## What Is the Net Present Value Of Growth Opportunities (NPVGO)?

The net present value of growth opportunities (NPVGO) is a calculation of the net present value per share of all future cash flows involved with growth opportunities such as new projects or potential acquisitions. The net present value of growth opportunities is used to determine the intrinsic value per share of these growth opportunities in order to determine how much of the firm's current per-share value is determined by them.

NPVGO is calculated by taking the projected cash inflow, discounted at the firm's cost of capital, less the initial investment or purchase price of the project or asset.

#### Understanding Net Present Value

## Understanding Net Present Value of Growth Opportunities (NPVGO)

A company's share price may be thought of as the value per share of present and future earnings discounted by the company's cost of capital. Using the dividend discount model, NPVGO may be used to segment that value into the portion that is due to its current earnings and the portion that is due to its earnings from its future growth opportunities. Discounting current earnings per share by the cost of capital will give the value per share of the company's current earnings. Discounting the cash flows expected from growth opportunities will give the value per share due to those growth opportunities.
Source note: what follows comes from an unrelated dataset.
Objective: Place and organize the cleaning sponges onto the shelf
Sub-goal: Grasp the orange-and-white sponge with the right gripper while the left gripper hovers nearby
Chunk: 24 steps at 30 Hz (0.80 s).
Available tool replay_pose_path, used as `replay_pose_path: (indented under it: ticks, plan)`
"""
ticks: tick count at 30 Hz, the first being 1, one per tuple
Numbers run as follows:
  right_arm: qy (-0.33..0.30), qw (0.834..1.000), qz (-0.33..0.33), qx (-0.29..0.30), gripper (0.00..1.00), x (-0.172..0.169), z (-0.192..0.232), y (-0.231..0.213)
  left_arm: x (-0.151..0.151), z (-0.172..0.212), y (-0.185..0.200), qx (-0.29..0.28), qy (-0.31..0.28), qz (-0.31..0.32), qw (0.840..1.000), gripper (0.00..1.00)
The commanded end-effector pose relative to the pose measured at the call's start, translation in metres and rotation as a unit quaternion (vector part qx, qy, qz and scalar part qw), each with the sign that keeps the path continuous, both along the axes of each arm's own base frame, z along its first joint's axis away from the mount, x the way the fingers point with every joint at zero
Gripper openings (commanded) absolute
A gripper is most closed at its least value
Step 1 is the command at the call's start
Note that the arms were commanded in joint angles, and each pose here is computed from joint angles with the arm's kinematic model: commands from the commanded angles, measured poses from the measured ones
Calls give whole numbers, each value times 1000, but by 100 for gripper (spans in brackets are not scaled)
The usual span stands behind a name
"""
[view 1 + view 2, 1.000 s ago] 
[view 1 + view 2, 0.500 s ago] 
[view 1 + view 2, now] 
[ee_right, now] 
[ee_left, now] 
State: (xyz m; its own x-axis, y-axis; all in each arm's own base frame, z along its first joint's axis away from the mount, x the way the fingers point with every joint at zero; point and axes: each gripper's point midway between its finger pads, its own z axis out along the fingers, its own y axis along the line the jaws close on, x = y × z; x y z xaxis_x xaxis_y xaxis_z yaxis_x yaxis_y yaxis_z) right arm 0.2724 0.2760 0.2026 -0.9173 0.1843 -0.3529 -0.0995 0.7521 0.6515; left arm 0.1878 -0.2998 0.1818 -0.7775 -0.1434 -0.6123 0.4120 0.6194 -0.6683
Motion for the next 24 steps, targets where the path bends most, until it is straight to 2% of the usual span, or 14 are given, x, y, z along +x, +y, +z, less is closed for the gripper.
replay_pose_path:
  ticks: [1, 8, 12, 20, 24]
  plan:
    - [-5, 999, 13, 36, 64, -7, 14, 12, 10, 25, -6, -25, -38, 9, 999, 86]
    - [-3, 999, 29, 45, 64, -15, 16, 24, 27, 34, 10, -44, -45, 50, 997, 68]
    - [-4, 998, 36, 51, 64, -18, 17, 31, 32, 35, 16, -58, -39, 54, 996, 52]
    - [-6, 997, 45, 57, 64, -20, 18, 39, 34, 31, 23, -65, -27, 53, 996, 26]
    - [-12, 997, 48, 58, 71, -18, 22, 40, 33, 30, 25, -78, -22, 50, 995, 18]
In this way, NPVGO can be used to determine the incremental value of an acquisition or new project. It can be used to negotiate the price of an acquisition or determine any value the market might give to that company’s future growth.

However, NPVGO is based on projections, so it’s important for analysts to exclude nonstandard cash flows, such as earnings based on discontinued operations or earnings based on nonrecurring operations, from those projections. Otherwise, the projections could be skewed. Accurate projections are necessary because they can be so influential in making key business decisions.

Furthermore, the process of determining whether an NPVGO is high or low needs to be undertaken in an industry context. Technology, capital, and other factors that go into calculating the NPVGO of a specific company will depend on the sector in which it operates. Valuations tend to be extremely industry-specific, and industry standards need to be considered when calculating an NPVGO.

## Example of Net Present Value of Growth Opportunities (NPVGO)

For example, assume that the intrinsic value of a company's stock is $64.17. If a company's cost of capital is 12% and earnings per share are $5, then the value of those current earnings is $5/.12 = $41.67.

If the expected earnings per share from future growth opportunities is $.90, and the growth rate (g) is 8%, then the value of those earnings is $0.90/(.12 - .08) = $22.50.

The intrinsic value per share of the company is the value per share due to current earnings and the value due to future growth opportunities: $41.67 + $22.50 = $64.17.